All sex offenders are treated the same and there is no biased when it comes down to the law/sex offender registry. No matter what we do as a society, no matter the precautions we take, no matter what we do to violate another person's privacy... its still going to happen by other people, in another place, in another city.

They only thing that we can do to protect our children and ourselves is to be educated. Maybe self-defense classes or maybe even being a trusting enough of a person that they would come to us if their is an issue. More often times than not, its someone from within the family that offends...

I know its all hard for you all to believe, but there are some out there that don't re-offend. One of the best ways and getting them help-whether it be giving a panhandler money till he gets by to rightfully be on social security because of a physical disability, hiring them-so that they can be working class citizens and not have more stresses, and housing them (in our cities) or our towns to give them a chance at life... all in the sake of making of increasing the possibility statisticallly that some don't re-offend.
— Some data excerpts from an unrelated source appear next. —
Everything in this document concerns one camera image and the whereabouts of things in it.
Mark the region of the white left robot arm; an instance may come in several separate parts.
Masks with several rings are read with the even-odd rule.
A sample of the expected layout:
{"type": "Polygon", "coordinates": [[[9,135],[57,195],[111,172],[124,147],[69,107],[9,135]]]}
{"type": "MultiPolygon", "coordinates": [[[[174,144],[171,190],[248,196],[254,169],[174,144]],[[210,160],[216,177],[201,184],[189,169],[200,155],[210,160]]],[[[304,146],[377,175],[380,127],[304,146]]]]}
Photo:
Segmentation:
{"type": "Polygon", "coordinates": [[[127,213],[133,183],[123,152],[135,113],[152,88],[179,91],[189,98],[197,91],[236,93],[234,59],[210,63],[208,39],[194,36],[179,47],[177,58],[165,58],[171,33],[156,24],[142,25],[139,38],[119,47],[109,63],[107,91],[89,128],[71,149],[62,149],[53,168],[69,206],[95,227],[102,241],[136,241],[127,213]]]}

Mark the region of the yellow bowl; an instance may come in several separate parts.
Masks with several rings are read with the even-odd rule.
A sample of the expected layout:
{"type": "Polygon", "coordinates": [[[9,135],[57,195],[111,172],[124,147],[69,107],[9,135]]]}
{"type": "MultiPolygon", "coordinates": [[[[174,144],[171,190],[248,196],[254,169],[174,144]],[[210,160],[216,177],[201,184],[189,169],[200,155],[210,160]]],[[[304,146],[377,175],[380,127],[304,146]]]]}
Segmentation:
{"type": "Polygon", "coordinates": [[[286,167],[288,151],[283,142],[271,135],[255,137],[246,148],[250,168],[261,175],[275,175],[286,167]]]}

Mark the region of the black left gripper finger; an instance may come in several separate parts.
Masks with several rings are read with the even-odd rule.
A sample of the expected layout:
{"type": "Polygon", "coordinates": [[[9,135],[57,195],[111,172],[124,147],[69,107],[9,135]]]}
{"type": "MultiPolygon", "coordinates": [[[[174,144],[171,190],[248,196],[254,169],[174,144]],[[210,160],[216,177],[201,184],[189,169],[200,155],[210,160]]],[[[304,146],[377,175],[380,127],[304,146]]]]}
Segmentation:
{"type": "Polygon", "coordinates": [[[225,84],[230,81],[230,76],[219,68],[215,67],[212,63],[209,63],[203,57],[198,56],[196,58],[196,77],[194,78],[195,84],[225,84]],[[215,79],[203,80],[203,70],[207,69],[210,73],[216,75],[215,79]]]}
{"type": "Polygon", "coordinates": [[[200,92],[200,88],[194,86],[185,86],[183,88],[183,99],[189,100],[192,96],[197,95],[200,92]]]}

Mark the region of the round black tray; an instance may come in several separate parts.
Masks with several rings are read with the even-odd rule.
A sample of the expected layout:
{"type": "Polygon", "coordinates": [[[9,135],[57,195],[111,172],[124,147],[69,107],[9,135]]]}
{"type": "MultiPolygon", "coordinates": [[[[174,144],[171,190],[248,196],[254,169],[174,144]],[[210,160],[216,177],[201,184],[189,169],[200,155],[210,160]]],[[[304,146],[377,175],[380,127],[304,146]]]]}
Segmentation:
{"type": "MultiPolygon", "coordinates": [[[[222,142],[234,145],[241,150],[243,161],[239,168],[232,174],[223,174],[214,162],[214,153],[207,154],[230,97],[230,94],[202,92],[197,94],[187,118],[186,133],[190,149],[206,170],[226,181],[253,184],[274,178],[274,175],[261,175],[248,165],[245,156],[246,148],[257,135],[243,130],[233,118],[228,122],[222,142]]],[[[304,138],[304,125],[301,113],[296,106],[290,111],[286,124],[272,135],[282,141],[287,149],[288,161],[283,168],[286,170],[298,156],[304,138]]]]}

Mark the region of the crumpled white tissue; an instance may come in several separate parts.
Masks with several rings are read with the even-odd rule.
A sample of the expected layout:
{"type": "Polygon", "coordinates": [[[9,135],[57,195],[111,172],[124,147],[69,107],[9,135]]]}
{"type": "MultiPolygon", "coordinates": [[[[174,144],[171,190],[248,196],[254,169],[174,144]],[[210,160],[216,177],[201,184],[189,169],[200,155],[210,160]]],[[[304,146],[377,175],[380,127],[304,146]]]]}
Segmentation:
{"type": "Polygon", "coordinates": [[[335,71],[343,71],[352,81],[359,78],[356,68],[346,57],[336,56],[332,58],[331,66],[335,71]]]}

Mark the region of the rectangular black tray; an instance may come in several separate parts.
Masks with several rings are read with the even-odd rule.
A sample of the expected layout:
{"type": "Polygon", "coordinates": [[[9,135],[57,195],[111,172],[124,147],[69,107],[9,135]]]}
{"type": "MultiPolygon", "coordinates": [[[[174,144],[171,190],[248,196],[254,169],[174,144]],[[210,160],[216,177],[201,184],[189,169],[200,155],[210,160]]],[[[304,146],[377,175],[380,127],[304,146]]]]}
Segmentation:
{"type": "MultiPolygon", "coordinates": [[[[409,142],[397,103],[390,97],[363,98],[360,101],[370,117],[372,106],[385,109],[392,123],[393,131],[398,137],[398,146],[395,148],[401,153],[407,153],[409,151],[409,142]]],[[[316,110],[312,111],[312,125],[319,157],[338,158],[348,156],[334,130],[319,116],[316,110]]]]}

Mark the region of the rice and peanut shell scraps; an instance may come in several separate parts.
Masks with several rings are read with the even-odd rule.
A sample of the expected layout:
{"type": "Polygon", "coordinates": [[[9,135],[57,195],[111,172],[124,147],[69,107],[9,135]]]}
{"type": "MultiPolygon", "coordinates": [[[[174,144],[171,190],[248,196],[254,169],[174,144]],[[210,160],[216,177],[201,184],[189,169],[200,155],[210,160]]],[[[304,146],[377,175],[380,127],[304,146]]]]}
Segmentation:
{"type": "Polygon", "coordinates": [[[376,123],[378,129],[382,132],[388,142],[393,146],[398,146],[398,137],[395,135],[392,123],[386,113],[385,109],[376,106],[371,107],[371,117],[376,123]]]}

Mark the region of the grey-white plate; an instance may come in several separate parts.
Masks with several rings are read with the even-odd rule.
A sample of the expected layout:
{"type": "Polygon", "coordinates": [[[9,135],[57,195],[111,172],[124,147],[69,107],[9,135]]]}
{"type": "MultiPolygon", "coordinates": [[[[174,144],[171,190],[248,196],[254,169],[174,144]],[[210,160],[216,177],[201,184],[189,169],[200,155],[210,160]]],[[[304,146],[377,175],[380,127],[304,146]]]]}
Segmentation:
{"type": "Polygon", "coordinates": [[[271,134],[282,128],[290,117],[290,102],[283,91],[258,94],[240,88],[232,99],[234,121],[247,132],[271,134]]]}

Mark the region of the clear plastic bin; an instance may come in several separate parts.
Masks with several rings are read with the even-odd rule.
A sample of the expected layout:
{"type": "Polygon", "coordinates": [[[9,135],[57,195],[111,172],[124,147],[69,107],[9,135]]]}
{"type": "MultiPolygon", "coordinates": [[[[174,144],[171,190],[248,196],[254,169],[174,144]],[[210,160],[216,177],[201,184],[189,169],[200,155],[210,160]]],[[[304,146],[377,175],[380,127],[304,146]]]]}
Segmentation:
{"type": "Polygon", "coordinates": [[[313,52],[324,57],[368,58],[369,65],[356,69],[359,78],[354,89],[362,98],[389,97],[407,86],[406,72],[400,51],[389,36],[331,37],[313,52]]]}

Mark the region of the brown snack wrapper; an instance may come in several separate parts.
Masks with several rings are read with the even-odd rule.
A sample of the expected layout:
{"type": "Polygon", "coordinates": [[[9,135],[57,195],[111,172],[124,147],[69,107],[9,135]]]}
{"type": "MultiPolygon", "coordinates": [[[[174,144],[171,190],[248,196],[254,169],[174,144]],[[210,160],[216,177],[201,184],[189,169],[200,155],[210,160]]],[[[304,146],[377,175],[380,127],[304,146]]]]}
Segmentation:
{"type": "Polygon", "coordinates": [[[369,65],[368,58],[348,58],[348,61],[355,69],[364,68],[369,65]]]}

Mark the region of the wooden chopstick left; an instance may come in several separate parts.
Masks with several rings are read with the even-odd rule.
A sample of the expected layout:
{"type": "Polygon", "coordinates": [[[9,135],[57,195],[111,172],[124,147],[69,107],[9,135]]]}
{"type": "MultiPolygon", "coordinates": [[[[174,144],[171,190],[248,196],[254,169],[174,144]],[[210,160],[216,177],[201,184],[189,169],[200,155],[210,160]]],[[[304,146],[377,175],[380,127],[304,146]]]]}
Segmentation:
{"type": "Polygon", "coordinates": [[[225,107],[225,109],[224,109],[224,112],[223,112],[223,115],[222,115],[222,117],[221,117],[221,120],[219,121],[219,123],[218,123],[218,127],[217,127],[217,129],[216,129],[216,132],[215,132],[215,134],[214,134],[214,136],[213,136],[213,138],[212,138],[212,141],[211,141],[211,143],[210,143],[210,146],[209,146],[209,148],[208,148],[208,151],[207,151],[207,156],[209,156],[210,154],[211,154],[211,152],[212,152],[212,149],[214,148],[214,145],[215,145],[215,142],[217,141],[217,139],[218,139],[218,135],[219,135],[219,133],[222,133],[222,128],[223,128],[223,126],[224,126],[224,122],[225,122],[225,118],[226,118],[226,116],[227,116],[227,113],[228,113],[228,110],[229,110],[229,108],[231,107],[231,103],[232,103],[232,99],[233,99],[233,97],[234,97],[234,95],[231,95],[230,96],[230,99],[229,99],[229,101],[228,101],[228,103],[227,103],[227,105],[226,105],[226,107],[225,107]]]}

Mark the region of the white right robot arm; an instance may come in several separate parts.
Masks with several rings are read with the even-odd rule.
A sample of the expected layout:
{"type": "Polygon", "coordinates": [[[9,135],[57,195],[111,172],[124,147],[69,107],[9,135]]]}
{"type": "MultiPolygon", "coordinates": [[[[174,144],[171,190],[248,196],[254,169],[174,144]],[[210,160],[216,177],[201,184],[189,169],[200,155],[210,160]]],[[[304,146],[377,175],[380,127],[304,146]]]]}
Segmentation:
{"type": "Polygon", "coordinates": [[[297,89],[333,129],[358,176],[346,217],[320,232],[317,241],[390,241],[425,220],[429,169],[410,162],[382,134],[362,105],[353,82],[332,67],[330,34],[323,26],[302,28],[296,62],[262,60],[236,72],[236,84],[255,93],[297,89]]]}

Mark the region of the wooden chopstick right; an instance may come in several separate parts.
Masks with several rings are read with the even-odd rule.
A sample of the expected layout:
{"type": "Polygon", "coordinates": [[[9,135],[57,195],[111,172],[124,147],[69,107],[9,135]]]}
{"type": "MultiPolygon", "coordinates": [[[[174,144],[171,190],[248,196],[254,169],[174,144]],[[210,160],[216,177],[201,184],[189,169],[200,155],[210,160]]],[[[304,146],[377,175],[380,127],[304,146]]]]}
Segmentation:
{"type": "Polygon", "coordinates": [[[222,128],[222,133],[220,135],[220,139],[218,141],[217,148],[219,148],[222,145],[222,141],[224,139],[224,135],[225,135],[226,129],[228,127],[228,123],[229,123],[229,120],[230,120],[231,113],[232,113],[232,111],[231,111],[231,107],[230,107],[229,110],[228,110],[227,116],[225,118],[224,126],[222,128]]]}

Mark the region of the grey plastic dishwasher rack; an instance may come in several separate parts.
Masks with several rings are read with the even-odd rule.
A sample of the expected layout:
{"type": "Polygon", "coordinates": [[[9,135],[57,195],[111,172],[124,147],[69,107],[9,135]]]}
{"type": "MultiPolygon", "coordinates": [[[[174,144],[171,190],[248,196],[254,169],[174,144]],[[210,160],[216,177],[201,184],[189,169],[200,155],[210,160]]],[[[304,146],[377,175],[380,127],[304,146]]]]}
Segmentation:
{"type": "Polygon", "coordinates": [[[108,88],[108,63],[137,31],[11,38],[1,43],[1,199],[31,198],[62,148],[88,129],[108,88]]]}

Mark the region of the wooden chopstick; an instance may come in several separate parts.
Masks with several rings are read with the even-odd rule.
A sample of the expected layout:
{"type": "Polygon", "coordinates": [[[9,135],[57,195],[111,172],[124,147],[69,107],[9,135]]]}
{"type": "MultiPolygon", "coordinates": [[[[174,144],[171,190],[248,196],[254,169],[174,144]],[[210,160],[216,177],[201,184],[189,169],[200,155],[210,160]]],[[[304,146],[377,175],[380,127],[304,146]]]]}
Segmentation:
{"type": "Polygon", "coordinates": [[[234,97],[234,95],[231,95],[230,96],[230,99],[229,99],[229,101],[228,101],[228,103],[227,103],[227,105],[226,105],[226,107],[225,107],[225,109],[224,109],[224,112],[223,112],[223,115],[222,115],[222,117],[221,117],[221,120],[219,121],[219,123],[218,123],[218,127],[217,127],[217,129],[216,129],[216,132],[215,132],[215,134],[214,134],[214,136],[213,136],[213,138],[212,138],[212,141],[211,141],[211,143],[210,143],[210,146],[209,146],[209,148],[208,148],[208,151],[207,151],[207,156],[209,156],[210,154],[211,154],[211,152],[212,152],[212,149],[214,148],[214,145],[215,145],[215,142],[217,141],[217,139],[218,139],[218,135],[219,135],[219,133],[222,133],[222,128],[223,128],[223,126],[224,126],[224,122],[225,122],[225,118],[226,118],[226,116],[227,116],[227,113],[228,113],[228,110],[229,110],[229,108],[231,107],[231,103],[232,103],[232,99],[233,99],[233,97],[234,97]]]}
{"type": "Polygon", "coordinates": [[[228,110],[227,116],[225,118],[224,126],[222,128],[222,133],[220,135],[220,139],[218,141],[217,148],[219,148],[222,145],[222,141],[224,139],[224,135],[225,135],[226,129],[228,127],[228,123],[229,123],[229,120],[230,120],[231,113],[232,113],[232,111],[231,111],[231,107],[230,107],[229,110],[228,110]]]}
Its crucial for an addict to get the right kind of help, what is so different about getting the right kind of help for an offender. All it can do is increase that chance with the right kind of support. I agree that there are some that can not be helped, just like any addict. But we need the resources here for all of them. Every sex offender's story is different.

Yes, call me crazy-go right ahead. However, I know first hand because I am a SURVIVOR (of sexual abuse, rape, and even sexual harassment). I takes a lot of guts to forgive and let go. There is nothing more empowering and NO ONE from SJ who wants to make a rude comment back to me, or society, or anyONE else can take that away from me.

Licia Kuenning's picture

I misunderstood the earlier

I misunderstood the earlier SJ article as saying that John Stevens had invited the SJ to publicize his past. If he only asked for help and the paper used the opportunity to dig up his criminal record and publish that, it was a shabby trick. As for "conservatives," the word seems to have a variety of meanings, but I think of myself as a conservative in many ways, and I try to help people. I'm a follower of Jesus, if that's conservative. If I didn't feel called to contribute to a particular needy person (because one can't help everybody), I certainly wouldn't insult him or spit on him.

ROGER COUTURIER's picture

I applaud the SJ for telling

I applaud the SJ for telling the whole story about this person who lives off of the folks with good intentions and kind hearts. I am surprised that the Auburn police do not consider him a menace to traffic safety standing on the island begging for money. Any car that stops at that intersection to give him cash creates a potential traffic accident. Hopefully he will return to Augusta or where ever. He should get a job but he obviously is not interested in an honest living!

 's picture

Congratulations to the SJ

Congratulations to the SJ for getting its conservative base to run this guy out of town. The brutish behavior condoned by the SJ should give decent people pause. I am grateful that the SJ didn't go as far as O'Reilly did and have this guy killed. Honestly, couldn't you just have seen to it that this guy moved on without resorting to such behavior? We're suppose to be civilized around here. This is not the true Maine.